Disk Druid - Fedora flame #1

James McKenzie jjmckenzie51 at earthlink.net
Tue Jan 18 05:05:39 UTC 2005


Jeff Vian wrote:
> 
> 
> So let me get this straight,  You have at least 6 psrtitons already
> defined and you are basically recreating partitions where others already
> were.  It is no wonder they did not get moved by the capriciousness of
> DD.  It had to fit them around the other pre-existing partitons.

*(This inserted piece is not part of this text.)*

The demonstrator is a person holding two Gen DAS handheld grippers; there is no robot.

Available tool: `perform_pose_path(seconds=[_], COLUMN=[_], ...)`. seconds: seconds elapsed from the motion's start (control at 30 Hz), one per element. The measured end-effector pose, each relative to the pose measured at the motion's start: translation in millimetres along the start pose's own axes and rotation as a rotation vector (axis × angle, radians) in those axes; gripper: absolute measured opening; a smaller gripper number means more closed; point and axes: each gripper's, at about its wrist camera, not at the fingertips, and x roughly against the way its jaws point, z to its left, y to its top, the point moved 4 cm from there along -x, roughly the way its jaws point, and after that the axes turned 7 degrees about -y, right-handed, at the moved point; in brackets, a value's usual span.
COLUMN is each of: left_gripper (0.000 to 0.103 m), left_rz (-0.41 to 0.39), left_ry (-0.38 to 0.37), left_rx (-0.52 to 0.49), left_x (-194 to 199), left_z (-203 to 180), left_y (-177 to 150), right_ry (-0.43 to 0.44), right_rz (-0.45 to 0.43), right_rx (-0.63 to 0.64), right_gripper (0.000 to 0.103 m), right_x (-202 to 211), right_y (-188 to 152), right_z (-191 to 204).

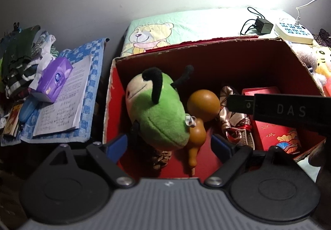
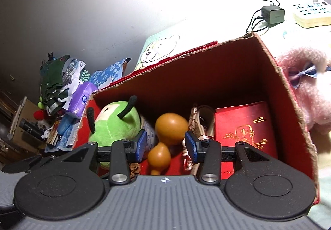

Correct, I thought the problem was with new partitions being placed and 
changed.  I guess I was mistaken that this problem affected systems in 
that partitions where being mislabeled and that they were being 
misconfigured.  Maybe I'm lucky and it did not mess up my system.  And I 
did not use fdisk to setup my system before I deleted and changed my 
partitions.  I guess that I will have to dig out my RH9 "spare" disk and 
blow it away to a clean disk.

Again, I guess that I'm blessed and either my twenty years of experience 
sets me aside, or I did not do what caused the error.  Again, I can dig 
out the drive and blow it away and reinstall FC3 using DD's 'power'. 
Maybe, I'll use autoconfigure to see what happens.
> 
>>>On an unpartitioned disk it chooses where the partition goes.  If there
>>>are more than one disk it by default chooses both (or all) disks as the
>>>possible targets.  If you create say 5 partitons and you build them in
>>>the order you want them placed IT chooses the order (and drive) it feels
>>>is best for creating them.  So what you thought was hda2 may actually
>>>become hdb3, etc. 
>>>
>>
>>This may be desirable.  However, it can and does become frustrating.
>>
> 
> I did not reply to your post, James, I replied to Emmanuel's.
> And yes it is very frustrating to have things moved.  I as yet see no
> benefit from having the tool decide what I want.
> 
It appears that you did reply to my post.  However, for a new user of 
any UNIX, including LINUX, setting up a system can prove very 
frustrating.  I agree that us power-users should have access to the 
tools they are familiar with and know how to use.  And, as I pointed 
out, there is.  Boot your system using linux text.  I think that you can 
get to fdisk as it is on CD 1.  But I agree that new users could get 
confused coming from the Windows world on how UNIX fdisk works and could 
(in theory) end up seriously messing up their hard drive.  DD gives them 
a graphical view of their drive.  And I am going to look at the 
autoconfigure feature of DD. It may take some time to do this.  I do 
have to sleep sometime....

And I don't doubt that some folks have had problems with DD.  I've seen 
problems that affect some folks and others are wondering what is 
happening.  In this case, I feel that I am in the former group and 
yourself and others on the list are in the former.  That is why I want 
to run an install on a clean disk rather than do an installation on a 
disk where I have to keep data from prior installs.